Issues addressed in the implementation guidance include applying IAS 39 to financial reinsurance contracts, credit derivatives, financial guarantee contracts, and commodity contracts; defining derivatives and originated loans; accounting for embedded derivatives, "regular way" transactions;, transfers of financial assets and portions of financial assets (such as securitizations), and transaction costs; fair value measurement considerations; applying the effective interest method; classifying financial assets as held to maturity; impairment issues; hedge accounting issues (such as hedge accounting considerations when interest rate risk is managed on a net basis, hedging of risk components); disclosures about financial instruments; applying the transition requirements in IAS 39; and the interaction between IAS 39 and other IASs (such as IAS 21, which addresses the effects of changes in foreign exchange rates).

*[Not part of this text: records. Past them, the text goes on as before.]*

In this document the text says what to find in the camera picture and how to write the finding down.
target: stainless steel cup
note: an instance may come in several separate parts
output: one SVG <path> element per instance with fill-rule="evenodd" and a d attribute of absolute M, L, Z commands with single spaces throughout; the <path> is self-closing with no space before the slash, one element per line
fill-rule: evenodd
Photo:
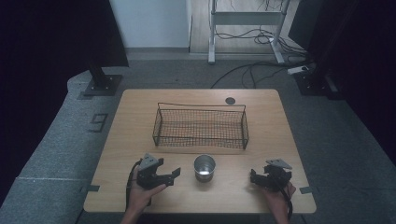
<path fill-rule="evenodd" d="M 209 182 L 215 173 L 215 160 L 209 155 L 200 155 L 194 161 L 195 177 L 200 182 Z"/>

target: wrist
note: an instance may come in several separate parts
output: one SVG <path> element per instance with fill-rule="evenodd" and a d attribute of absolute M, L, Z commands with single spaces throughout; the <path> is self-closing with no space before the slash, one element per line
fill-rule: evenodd
<path fill-rule="evenodd" d="M 141 212 L 137 212 L 134 209 L 128 208 L 125 211 L 121 224 L 135 224 L 140 215 Z"/>

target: hand
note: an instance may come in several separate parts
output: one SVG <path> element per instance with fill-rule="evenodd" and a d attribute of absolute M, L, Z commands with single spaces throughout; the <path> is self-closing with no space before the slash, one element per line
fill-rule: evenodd
<path fill-rule="evenodd" d="M 143 189 L 136 183 L 138 166 L 134 169 L 131 193 L 129 195 L 129 206 L 124 214 L 121 224 L 135 224 L 137 219 L 145 210 L 152 196 L 166 189 L 162 184 L 155 189 Z"/>
<path fill-rule="evenodd" d="M 289 182 L 288 185 L 284 188 L 285 192 L 291 196 L 296 191 L 296 188 Z M 277 224 L 287 224 L 288 220 L 288 203 L 285 201 L 285 197 L 283 194 L 278 192 L 273 192 L 266 188 L 261 188 L 262 193 L 264 194 L 264 198 L 267 201 L 268 208 L 273 214 Z"/>

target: finger
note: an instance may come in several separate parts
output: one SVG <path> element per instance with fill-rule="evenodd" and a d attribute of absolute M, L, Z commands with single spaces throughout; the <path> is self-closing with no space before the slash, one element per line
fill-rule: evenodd
<path fill-rule="evenodd" d="M 156 188 L 154 188 L 154 189 L 148 190 L 147 193 L 148 193 L 150 196 L 154 196 L 154 195 L 158 194 L 159 192 L 163 191 L 164 189 L 166 189 L 166 185 L 165 185 L 165 184 L 162 184 L 162 185 L 160 185 L 160 186 L 158 186 L 158 187 L 156 187 Z"/>
<path fill-rule="evenodd" d="M 296 191 L 296 188 L 293 186 L 293 184 L 291 184 L 289 182 L 289 184 L 287 185 L 288 188 L 288 193 L 289 193 L 289 197 L 291 198 L 291 196 L 294 194 L 294 192 Z"/>

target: metal wire basket
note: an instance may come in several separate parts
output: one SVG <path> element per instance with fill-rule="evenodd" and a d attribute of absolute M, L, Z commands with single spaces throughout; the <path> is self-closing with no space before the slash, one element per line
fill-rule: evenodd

"IAS 39 significantly affects corporate financial reporting by establishing for the first time a single set of rigorous and consistent principles for recognizing and measuring financial instruments under IASC standards," said John T. Smith, chair of the IAS 39 Implementation Guidance Committee and a partner of Deloitte & Touche.
"IAS 39 introduces a whole new approach to accounting for trading, investment, and hedging activities involving financial instruments," added IASC Technical Director James S. Saloman. "Therefore, it is not surprising that companies and their auditors have a lot of questions on how to most effectively implement IAS 39."
The implementation guidance was prepared by the IASC staff and approved by the IAS 39 Implementation Guidance Committee.
The members and observers of the committee, all experts in financial instruments, have various backgrounds in accounting standard setting, auditing, banking, and banking and securities regulation.